And so we left him, and raising the car high above the earth, sped back again across the broad Atlantic. And too, we came on farther into time until when we came into view of the New Jersey coasts, we had come on into time a space of almost two hundred years, for the dials registered the fact that our car had reached the year 1777, when Denham had been seized by the Raider.

We had offered to land him in England, but he had refused. "I'm a soldier," he told us, "and it would be desertion. Let me down at Philadelphia, or near it." So the car planed down through the darkness to a field beyond Camden, and there came to rest in deep snow, for we had stopped our time-progress in the dead of winter, and at night.

Denham stepped out of the car, and we followed him.
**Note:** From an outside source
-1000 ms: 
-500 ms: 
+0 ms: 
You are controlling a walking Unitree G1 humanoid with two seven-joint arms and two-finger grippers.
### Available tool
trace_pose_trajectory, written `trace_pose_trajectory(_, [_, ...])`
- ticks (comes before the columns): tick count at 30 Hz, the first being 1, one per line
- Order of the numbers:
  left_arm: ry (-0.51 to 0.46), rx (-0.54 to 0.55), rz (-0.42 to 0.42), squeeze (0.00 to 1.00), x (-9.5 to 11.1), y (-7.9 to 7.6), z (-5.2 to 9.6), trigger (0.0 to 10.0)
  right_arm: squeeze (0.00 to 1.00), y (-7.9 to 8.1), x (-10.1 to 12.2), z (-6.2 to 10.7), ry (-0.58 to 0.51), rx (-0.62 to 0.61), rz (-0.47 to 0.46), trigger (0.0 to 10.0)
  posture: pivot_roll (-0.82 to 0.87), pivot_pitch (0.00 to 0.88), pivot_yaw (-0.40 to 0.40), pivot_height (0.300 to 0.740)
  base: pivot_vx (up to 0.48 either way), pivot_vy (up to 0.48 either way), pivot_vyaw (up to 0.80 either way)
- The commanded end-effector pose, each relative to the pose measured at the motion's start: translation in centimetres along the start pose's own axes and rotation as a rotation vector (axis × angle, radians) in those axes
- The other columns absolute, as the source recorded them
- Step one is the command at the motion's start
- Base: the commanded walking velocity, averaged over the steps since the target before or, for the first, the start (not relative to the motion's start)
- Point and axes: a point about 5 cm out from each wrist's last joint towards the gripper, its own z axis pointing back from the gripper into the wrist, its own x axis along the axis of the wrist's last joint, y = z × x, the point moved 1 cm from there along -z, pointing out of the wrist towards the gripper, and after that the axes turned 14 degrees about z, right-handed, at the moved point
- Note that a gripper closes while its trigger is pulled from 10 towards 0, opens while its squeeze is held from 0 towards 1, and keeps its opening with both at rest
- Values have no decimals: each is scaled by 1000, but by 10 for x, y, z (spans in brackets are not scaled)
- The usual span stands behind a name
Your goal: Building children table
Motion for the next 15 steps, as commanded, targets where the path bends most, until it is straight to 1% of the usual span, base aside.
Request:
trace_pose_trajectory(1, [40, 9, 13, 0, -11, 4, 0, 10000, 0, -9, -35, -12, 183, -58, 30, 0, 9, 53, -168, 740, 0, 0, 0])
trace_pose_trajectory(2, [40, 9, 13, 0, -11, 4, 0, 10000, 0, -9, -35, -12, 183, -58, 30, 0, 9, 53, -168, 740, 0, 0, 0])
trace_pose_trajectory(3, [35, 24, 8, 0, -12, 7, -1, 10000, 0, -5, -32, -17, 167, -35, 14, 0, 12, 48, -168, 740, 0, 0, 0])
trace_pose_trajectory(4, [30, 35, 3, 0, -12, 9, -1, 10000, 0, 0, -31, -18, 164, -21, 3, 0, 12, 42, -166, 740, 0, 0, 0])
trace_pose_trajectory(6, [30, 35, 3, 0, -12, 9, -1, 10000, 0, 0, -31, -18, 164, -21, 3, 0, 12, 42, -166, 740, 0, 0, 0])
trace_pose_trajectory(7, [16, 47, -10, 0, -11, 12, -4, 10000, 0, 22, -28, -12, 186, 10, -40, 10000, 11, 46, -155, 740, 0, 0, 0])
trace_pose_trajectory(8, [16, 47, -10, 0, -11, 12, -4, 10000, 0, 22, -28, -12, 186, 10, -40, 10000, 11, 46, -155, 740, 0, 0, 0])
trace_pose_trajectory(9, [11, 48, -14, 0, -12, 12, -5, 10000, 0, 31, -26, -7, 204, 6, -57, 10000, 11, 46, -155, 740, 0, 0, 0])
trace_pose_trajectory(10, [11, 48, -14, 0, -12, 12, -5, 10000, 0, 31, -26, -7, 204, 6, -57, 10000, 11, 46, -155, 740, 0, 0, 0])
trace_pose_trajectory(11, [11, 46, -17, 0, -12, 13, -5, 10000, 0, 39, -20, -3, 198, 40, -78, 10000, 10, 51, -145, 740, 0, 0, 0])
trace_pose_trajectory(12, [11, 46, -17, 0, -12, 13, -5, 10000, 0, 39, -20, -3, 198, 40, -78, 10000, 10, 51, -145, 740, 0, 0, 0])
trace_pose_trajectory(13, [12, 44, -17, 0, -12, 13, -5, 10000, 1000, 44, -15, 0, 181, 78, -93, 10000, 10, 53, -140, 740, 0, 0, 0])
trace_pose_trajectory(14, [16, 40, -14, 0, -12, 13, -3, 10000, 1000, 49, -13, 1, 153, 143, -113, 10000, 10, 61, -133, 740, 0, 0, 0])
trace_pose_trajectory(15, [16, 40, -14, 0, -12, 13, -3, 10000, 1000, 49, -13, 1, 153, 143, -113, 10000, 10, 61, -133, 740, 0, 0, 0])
There was no moon, but the stars above were brilliant, the sheen of their light reflected from the glistening, silent fields around us. It was bitterly cold, and we shivered, standing there.

"And so the last of us part," said Denham. "Curse me if I like it, either. Think of it, Wheeler: Ixtil and Fabrius and D'Alord are already dead and dust, have been for centuries."

"They're not, Denham," I said. "They're only separated from us by time, as well as space. At least we have learned one thing, that time is largely a delusion, after all, and that the men of one age are not much different from those of another."

"It's so," he said. "And I never had better friends than Ixtil and D'Alord and Fabrius, and Lantin and you. We've seen some things together, since we met in the city of cylinders, Wheeler. Well, we shan't meet again. And so—good-bye."

He shook my hand, and Lantin's, and then, like the other three, drew and handed to me his slender rapier.

"You have four swords now, Wheeler. And each from a different time. It may be that they'll remind you of all we went through together, in the city of cylinders and in the pit below it. I am only sorry that we could not find your friend Cannell in time to save him. But it was fate."

"It was fate," Lantin repeated, "and he died nobly. So, in a measure, I am content."

Lantin and I stepped back into our car, now. Outside, as we rose above the ground, Denham called to us again.